I quit Gabapentin because it didnt help my pain. Side effects were not that bad, hunger, blurry eyes, occasional mental stumble, but if it doesn't help why take it. I was only on 900 mg/d, some go to 1800+/d and I knew my Dr would just up the dosage. I know you are not on anything yet but I had no trouble getting off Gaba as I weaned down slowly. Heard that Cymbalta must be weaned down slowly. I quit Hydrocodone cold turkey and it was strange for about 48 hrs. My hydrocodone was for lumbar, hip, knee pain. I will try Gaba again at a higher dose if I need relief. For many it comes down to balancing relief vs. side effects. No stories I remember as horrible AND permanent. Good Luck, Ken in Texas.

I've found from my own research that folks can become dependent or addicted to Lyrica even in a very short time. I believe it's not available in the US in generic form (I'm sure someone will let us know if I'm wrong), and expensive.

I personally would only consider the newer anti-depressants or anti-convulsants, which may quickly cause dependency, only after the older Tri-cyclic antidepressants or Gabapentin are found to be not helpful. If you check the patient reviews on WebMD for the various drugs, I think you'll find that the patient satisfaction for drugs used for neuropathic pain relief are roughly the same for most. My new PC Dr claims he's had better luck, in his experience, with Cymbalta, but I'm personally leery of it.

Hydration
 

Sounds absurd but I am finally getting relief within only 4 days from making certain I drink a minimum of 8 glasses of water throughout the day . Believe it or not my PAIN is lessening daily . Read up on Nerves need for water .

I contracted Shingles 7/13 which evolved into Post Herpetic Neuralgia , upper branch of Trigeminal Nerve above the eye one side . The Burning , stabbing , stinging , itching was horror , A small Lidoderm Patch enabled me to sleep somewhat along with a cool ( not cold ) water bag situated on the affected areas , more relief . My Dr. Rx'd Lyrica ( NO GOOD FOR ME ) , mood swings , loss of balance , abstract thoughts ( steer clear of that one $$$ too ) I stumbled across the " body's need for WATER " through a random search , nerves , Myelin Sheath , Brain 85% Water all need the daily required amount of WATER . Believe or not after continuous pain daily / nightly / sporadically it has Diminished greatly in just 4 days , no more coffee , sodas etc. strictly the daily required amount of water has HELPED ME A GREAT DEAL , 1 persons opinion , it can't hurt , water that is but DEHYDRATION sure can .
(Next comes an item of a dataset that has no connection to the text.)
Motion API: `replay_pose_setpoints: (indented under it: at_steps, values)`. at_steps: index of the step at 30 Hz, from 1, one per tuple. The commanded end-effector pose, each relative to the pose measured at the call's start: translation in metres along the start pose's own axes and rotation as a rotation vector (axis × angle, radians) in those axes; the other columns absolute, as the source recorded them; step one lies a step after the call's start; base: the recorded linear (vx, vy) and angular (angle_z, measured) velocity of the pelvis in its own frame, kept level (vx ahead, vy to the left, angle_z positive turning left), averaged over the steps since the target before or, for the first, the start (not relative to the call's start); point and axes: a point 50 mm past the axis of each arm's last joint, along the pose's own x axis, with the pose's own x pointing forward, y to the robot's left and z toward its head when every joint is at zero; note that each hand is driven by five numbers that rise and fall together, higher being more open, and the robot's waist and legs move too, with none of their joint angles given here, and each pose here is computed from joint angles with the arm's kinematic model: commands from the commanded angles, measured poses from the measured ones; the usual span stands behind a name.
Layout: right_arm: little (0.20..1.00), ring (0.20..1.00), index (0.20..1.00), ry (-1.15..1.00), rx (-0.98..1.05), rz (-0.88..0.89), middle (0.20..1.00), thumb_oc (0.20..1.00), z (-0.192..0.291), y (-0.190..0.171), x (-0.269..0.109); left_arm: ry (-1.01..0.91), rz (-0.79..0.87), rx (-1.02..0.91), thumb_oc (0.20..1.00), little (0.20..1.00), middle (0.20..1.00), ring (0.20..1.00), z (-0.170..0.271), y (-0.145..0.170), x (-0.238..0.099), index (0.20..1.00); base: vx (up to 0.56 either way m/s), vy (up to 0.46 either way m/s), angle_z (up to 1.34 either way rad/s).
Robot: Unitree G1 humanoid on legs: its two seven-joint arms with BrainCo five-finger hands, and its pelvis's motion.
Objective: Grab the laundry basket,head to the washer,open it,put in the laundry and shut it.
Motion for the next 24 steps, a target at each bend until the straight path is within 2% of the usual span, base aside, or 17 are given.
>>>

when did you feel like it stopped getting worse and started getting better?

Hi Mrs D.

I have tried the Epsom salt baths they don't seem to do anything for me...:(
Do you know of homeopathic remedies that have worked for anybody like apis, Arsenicum, Cimicifuga, Aconite, Hypericum etc.

Also what is your opinion on nortyptiline vs. gabapentin or lyrica?



Thanks

Were you in a car accident? How did it all start?